## ASSIGNED TASK
Return each entry below without any alteration.

## AVAILABLE DATA
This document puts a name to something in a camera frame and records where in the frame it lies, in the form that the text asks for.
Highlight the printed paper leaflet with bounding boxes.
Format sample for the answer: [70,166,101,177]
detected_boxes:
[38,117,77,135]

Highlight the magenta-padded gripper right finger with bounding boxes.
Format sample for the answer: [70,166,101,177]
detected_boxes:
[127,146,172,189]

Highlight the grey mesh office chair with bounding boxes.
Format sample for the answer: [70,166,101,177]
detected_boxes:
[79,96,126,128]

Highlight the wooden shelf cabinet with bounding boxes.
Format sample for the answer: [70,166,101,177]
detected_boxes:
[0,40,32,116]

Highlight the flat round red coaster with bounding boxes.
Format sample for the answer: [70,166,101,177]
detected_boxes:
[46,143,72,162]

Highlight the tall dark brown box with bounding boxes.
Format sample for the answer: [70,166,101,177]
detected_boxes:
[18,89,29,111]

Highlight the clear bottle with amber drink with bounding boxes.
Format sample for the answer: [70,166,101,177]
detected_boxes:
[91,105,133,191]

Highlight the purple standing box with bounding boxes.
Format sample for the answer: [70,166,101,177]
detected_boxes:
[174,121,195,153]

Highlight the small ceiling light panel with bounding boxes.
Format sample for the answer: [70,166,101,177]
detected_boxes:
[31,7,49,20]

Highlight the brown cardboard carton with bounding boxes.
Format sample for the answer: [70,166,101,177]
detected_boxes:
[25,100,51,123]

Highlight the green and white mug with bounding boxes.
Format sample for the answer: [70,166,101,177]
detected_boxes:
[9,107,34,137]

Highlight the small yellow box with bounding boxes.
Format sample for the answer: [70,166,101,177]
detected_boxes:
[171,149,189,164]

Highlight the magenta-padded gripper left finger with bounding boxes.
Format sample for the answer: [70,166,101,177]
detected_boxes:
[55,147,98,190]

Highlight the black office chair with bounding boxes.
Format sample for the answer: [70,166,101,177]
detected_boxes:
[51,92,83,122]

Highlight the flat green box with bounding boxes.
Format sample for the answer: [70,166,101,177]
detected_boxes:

## ANSWER TO THIS PROBLEM
This document puts a name to something in a camera frame and records where in the frame it lies, in the form that the text asks for.
Highlight the printed paper leaflet with bounding boxes.
Format sample for the answer: [70,166,101,177]
detected_boxes:
[38,117,77,135]

Highlight the magenta-padded gripper right finger with bounding boxes.
Format sample for the answer: [70,166,101,177]
detected_boxes:
[127,146,172,189]

Highlight the grey mesh office chair with bounding boxes.
Format sample for the answer: [70,166,101,177]
detected_boxes:
[79,96,126,128]

Highlight the wooden shelf cabinet with bounding boxes.
Format sample for the answer: [70,166,101,177]
detected_boxes:
[0,40,32,116]

Highlight the flat round red coaster with bounding boxes.
Format sample for the answer: [70,166,101,177]
detected_boxes:
[46,143,72,162]

Highlight the tall dark brown box with bounding boxes.
Format sample for the answer: [70,166,101,177]
detected_boxes:
[18,89,29,111]

Highlight the clear bottle with amber drink with bounding boxes.
Format sample for the answer: [70,166,101,177]
detected_boxes:
[91,105,133,191]

Highlight the purple standing box with bounding boxes.
Format sample for the answer: [70,166,101,177]
detected_boxes:
[174,121,195,153]

Highlight the small ceiling light panel with bounding boxes.
Format sample for the answer: [70,166,101,177]
detected_boxes:
[31,7,49,20]

Highlight the brown cardboard carton with bounding boxes.
Format sample for the answer: [70,166,101,177]
detected_boxes:
[25,100,51,123]

Highlight the green and white mug with bounding boxes.
Format sample for the answer: [70,166,101,177]
detected_boxes:
[9,107,34,137]

Highlight the small yellow box with bounding boxes.
Format sample for the answer: [70,166,101,177]
detected_boxes:
[171,149,189,164]

Highlight the magenta-padded gripper left finger with bounding boxes.
Format sample for the answer: [70,166,101,177]
detected_boxes:
[55,147,98,190]

Highlight the black office chair with bounding boxes.
Format sample for the answer: [70,166,101,177]
detected_boxes:
[51,92,83,122]

Highlight the flat green box with bounding boxes.
Format sample for the answer: [70,166,101,177]
detected_boxes:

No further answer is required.